Улицы Нью-Йорка встретили её холодом декабря. Она шла, не разбирая дороги. Просто шла. Движение помогало думать. Или не думать.
Она позвонила Карле Венн – как просил Маркус. Карла не захотела слушать сообщение. Лин не удивилась.
Отцы и дочери. Сложные отношения. Она знала это по себе – хотя её отец умер двадцать лет назад, и они так и не успели… Что? Поговорить? Понять друг друга? Она не знала.
Сейчас это не имело значения.
Сейчас имело значение другое.
Её телефон вибрировал непрерывно. Она отключила звук, но вибрация не прекращалась. Журналисты. Коллеги. Незнакомые номера.
Один – знакомый. Маркус.
Она ответила.
– Как прошло? – голос синтезатора. Механический. Усталый.
– Плохо, – сказала она честно. – Они не понимают. Не хотят понимать.

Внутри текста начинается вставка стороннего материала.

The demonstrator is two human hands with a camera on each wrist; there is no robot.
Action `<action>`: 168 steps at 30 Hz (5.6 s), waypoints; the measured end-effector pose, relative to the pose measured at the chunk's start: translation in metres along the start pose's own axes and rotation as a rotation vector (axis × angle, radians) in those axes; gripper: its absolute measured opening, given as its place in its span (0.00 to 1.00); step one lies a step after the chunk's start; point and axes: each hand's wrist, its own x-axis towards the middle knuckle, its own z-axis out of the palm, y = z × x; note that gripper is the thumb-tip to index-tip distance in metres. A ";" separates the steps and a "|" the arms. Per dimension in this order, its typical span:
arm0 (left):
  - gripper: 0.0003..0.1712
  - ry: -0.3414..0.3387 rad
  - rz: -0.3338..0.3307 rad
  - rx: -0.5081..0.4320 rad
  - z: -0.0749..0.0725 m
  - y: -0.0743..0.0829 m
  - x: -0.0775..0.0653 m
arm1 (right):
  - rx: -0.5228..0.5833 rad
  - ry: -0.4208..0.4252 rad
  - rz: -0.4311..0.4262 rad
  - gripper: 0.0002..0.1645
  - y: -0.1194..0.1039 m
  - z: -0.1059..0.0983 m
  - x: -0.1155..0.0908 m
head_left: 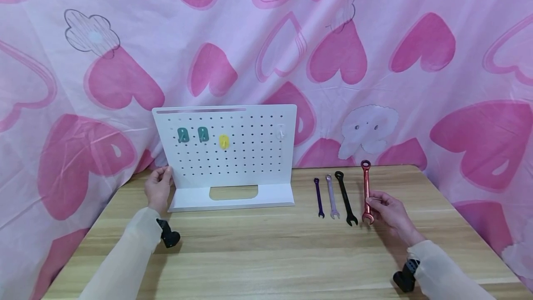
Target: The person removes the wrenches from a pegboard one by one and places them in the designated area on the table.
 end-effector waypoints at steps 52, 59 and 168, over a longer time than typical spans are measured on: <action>0.17 0.009 0.004 -0.005 0.000 0.000 0.001 | -0.246 0.003 0.179 0.27 0.009 -0.005 0.025; 0.13 0.023 0.028 -0.039 0.001 0.002 -0.001 | -0.262 -0.003 0.185 0.27 0.007 -0.005 0.025; 0.13 -0.005 0.009 -0.033 -0.001 -0.001 0.000 | -0.596 0.043 0.073 0.16 0.001 0.007 0.031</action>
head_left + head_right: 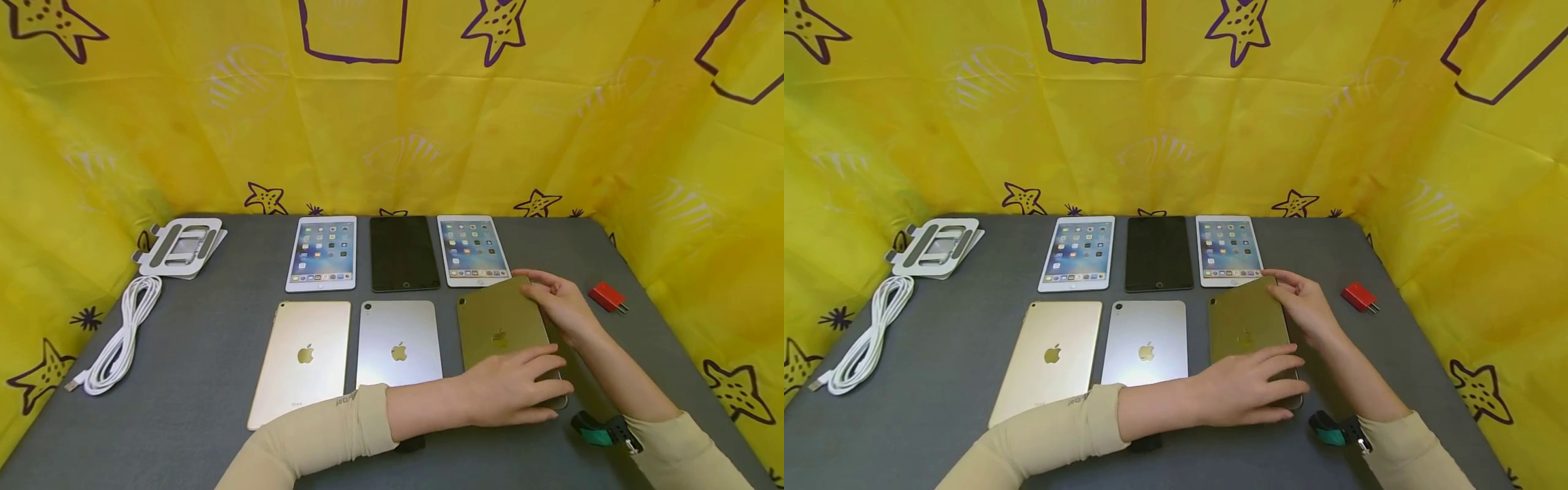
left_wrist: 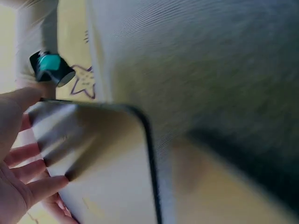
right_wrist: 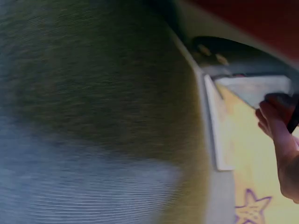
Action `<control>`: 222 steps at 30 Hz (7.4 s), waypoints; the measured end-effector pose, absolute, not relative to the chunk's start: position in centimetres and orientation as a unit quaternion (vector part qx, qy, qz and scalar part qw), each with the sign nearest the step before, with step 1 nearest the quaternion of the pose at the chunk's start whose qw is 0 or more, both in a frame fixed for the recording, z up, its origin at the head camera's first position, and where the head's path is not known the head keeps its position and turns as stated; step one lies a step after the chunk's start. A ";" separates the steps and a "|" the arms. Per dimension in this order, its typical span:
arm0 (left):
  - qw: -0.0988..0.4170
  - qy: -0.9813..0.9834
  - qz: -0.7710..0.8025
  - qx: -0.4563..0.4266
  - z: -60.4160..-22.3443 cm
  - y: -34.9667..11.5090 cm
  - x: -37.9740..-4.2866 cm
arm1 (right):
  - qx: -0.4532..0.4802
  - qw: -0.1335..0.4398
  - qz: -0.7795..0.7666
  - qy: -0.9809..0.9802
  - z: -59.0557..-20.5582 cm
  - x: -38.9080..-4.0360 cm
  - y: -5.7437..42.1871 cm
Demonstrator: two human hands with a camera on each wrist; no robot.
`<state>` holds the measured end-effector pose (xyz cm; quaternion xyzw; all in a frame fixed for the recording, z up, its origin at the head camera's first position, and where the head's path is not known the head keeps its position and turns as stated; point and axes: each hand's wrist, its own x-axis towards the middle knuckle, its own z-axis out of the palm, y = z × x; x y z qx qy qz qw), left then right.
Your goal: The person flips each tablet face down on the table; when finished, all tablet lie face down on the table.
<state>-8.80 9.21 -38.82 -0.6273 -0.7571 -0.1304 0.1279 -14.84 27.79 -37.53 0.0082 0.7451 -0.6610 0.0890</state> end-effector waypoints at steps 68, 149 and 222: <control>0.082 -0.780 -0.602 -0.148 -36.6 -10.8 -17.7 | -0.086 -0.034 -0.585 0.806 -39.4 -18.4 11.1; 0.029 -0.706 -0.704 0.070 -36.7 -19.3 -20.9 | -0.102 0.223 -0.639 0.729 -41.6 -20.9 -1.0; -0.133 -0.853 -0.505 -0.008 -39.8 -16.2 -21.2 | -0.002 0.090 -0.715 0.694 -39.1 -25.0 4.2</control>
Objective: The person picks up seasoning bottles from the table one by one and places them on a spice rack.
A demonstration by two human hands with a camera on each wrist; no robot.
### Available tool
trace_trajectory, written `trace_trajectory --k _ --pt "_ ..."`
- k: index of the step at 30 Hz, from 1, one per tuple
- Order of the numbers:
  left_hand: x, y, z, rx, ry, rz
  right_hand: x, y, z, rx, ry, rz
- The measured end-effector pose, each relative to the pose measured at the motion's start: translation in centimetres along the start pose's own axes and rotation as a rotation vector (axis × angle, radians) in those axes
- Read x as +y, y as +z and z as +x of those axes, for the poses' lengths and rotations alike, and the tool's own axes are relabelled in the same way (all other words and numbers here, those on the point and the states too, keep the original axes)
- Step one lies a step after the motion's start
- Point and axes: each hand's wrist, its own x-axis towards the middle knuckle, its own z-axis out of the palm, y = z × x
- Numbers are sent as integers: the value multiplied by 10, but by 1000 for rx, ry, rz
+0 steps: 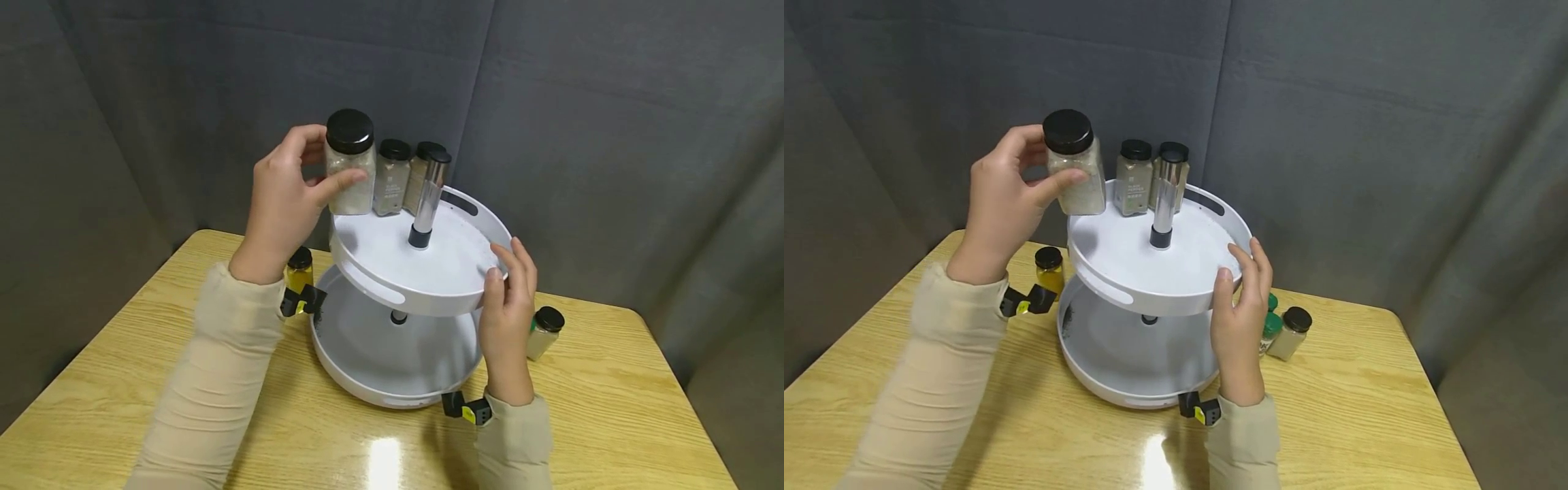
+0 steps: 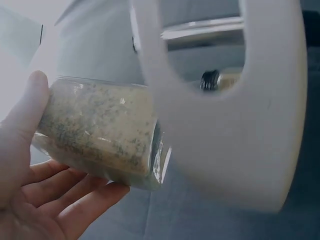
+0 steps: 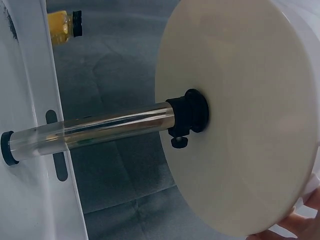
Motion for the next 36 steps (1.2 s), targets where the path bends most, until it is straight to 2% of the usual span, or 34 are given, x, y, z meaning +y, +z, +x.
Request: trace_trajectory --k 2,7,20,36 --pt "0 5 -1 -10 13 -6 0 0 0 -4 8 -2" --pt "-2 14 -4 -50 -4 -6 0 0 -3 -12 36 -8" --pt "-18 24 -13 -89 -59 -3 -1 -1 -4 -12 41 -14" --pt "-28 25 -24 -111 -93 14 -3 0 -2 -22 33 -13"
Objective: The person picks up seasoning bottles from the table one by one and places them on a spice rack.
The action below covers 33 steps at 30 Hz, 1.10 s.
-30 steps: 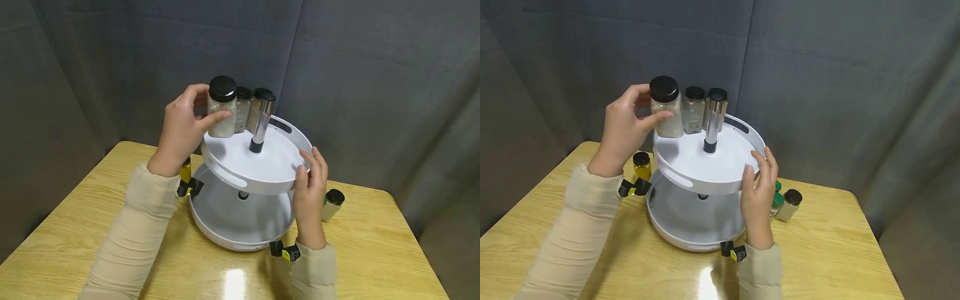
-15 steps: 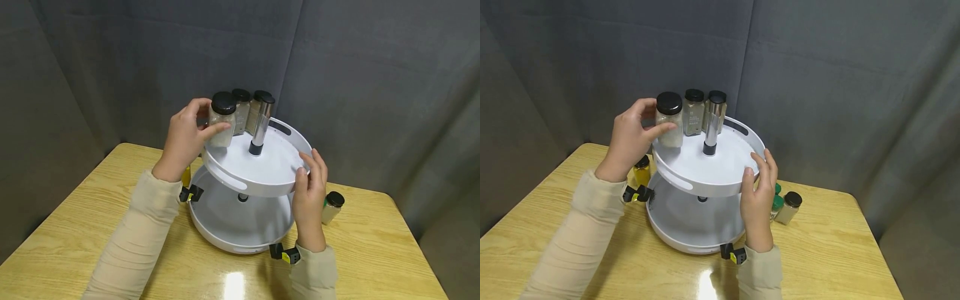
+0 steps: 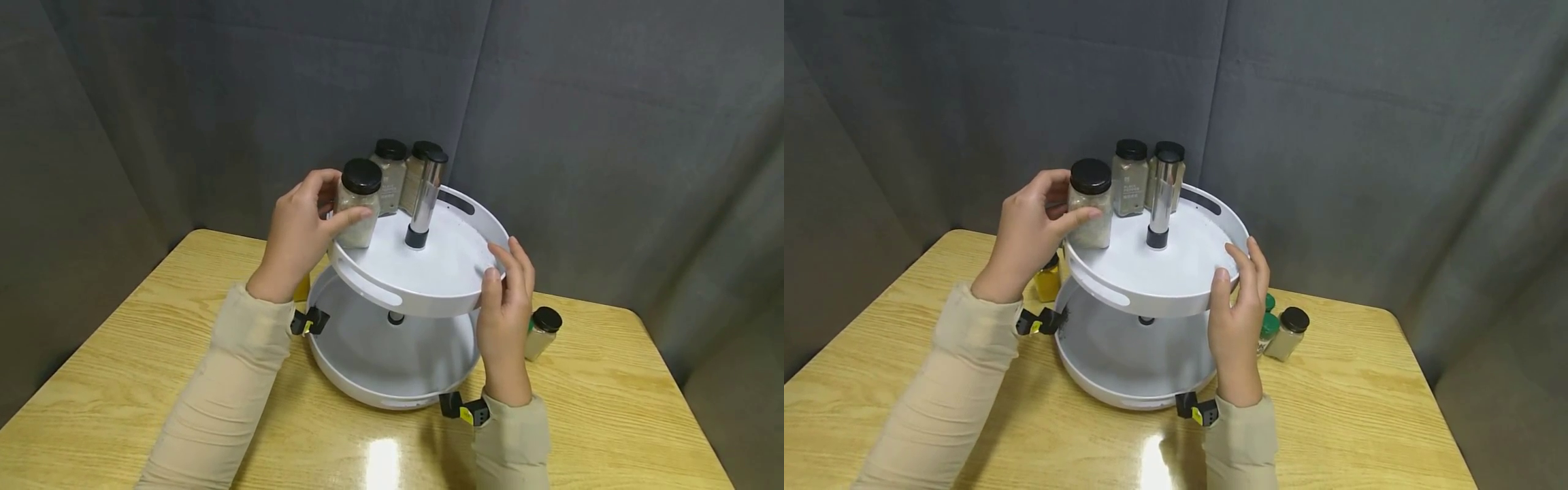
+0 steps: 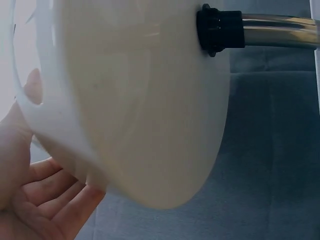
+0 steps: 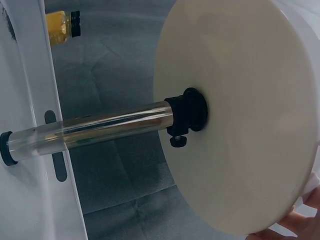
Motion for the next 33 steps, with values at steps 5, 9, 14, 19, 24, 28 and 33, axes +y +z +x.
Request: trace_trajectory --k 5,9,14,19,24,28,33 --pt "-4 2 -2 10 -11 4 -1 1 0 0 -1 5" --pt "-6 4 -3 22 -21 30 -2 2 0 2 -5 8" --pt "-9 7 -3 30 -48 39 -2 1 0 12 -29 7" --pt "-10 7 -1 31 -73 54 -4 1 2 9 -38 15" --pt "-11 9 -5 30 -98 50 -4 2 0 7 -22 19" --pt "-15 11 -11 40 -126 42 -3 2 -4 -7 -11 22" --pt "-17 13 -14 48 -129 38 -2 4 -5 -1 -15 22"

– Они поймут. Со временем.
– Сколько у нас времени?
Пауза.
– Достаточно. Или недостаточно. Зависит от того, как считать.
Лин усмехнулась – впервые за три дня.
– Вы всегда так уклончивы?
– Только когда честный ответ – «я не знаю».

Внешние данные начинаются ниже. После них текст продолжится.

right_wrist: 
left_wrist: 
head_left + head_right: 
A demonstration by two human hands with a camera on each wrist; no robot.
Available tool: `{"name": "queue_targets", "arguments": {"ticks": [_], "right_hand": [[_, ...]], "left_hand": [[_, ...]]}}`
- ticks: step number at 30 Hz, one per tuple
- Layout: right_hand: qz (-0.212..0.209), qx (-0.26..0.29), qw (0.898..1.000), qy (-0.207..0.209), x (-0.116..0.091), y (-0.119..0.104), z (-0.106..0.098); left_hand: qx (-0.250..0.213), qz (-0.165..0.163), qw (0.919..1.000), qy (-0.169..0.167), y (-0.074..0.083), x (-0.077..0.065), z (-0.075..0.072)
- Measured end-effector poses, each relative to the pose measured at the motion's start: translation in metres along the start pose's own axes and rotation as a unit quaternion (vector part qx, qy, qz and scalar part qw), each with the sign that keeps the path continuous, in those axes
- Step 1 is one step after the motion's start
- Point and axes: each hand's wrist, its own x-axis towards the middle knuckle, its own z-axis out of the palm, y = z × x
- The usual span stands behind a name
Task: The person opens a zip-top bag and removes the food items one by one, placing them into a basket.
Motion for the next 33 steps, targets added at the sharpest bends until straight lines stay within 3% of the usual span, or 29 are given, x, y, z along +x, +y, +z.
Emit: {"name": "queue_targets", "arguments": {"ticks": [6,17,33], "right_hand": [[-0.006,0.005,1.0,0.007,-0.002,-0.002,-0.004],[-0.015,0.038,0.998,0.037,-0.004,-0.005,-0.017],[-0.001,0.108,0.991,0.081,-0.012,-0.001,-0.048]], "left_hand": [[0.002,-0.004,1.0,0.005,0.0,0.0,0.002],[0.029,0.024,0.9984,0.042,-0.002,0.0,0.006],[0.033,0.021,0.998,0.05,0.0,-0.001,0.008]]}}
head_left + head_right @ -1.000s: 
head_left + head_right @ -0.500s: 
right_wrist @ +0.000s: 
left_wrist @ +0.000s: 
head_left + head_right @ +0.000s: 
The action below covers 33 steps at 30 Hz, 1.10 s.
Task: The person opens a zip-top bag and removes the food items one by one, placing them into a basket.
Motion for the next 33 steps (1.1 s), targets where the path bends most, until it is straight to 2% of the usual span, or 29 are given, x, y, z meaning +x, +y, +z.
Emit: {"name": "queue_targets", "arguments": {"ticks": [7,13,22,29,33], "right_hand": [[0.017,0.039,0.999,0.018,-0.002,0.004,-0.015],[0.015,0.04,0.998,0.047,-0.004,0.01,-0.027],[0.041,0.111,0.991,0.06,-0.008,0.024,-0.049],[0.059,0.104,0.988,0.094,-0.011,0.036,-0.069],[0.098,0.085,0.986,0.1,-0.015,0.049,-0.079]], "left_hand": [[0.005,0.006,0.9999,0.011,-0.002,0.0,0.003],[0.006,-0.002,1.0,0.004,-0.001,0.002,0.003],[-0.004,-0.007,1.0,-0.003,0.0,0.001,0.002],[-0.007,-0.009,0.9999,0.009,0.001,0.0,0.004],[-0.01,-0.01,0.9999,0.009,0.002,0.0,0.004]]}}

Она остановилась на углу улицы. Светофор мигал красным. Машины ехали мимо – бесконечный поток, как данные на экране монитора.
– Я позвонила вашей дочери, – сказала она.
Пауза. Дольше, чем обычно.
– И?
– Она не захотела слушать сообщение.
Молчание. Лин ждала.
– Я… понимаю, – произнёс синтезатор наконец. – Спасибо, что попробовали.
– Маркус…
– Да?
– Почему вы попросили меня? Почему не позвонили сами?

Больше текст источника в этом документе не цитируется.